The freshman senator has come out of the gate attacking social media for data collection, and as a time and energy drain on society, which he did again this week. "[T]he social-media giants turn the customer into a data source to be sucked dry," he wrote.
As for all that supposed new tech innovation: "What “innovation” remains in this space is innovation to keep the treadmill running, longer and faster, drawing more data from users to bombard us with more ads for more stuff."
"As we spend more time on that digital treadmill, our real-world relationships atrophy, sometimes to disastrous effect. Teen suicide is up. Twenty-two percent of millennials report that they have no friends. More than a few researchers have noticed a connection," he said.
"Americans shouldn't settle for this stagnation," he wrote. "It's time we demanded more of Big Tech than it demands of us. That's why I've proposed banning the “dark patterns” that feed tech addiction. I've introduced legislation to provide consumers a legally enforceable right to browse the internet privately, without data tracking. I've advocated stepping up privacy safeguards for children and requiring tech companies to moderate content without political bias as a condition of civil immunity.

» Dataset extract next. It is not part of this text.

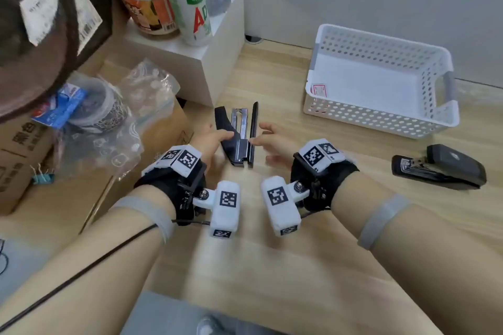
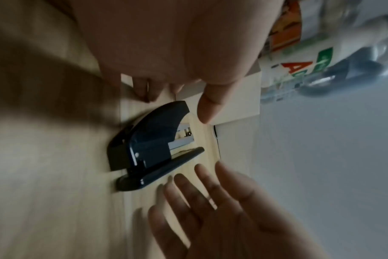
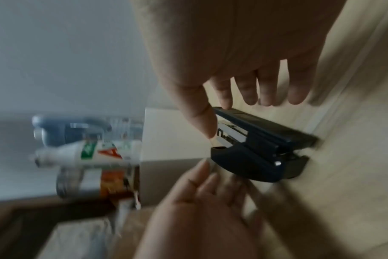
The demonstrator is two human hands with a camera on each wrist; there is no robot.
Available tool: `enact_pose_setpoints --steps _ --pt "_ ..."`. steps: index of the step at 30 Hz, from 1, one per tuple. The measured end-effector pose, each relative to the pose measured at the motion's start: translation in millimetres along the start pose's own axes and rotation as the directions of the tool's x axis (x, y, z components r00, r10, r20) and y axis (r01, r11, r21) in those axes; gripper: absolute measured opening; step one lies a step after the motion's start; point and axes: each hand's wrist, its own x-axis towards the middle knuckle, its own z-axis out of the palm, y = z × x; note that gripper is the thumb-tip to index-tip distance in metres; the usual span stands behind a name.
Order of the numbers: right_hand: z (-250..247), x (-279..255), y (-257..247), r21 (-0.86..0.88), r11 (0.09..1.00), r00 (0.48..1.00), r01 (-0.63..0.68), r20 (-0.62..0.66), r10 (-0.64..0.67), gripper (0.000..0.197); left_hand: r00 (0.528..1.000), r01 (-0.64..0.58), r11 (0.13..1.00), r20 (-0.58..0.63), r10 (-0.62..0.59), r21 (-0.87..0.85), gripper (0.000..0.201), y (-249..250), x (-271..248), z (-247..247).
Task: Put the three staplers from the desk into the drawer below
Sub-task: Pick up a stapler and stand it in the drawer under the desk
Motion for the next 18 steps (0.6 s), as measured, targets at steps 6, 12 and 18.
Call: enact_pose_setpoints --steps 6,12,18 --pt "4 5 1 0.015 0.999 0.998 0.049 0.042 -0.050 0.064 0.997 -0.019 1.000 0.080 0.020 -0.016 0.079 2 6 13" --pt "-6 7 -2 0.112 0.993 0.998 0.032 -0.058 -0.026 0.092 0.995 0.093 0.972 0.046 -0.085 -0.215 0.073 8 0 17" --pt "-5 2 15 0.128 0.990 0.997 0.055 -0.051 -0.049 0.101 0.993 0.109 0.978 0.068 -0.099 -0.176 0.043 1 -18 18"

And I've advocated more competition to spur real innovation for real people."
Hawley has also called proposed legislation to combat social media "addiction" has teamed with Sen. Ted Cruz (R-Texas) to call for an investigation into alleged social media bias against conservative speech, and teamed with Democrats Ed Markey (D-Mass.) on updating children's online protection laws and Mark Warner (D-Va.) on a social media data monetization dashboard.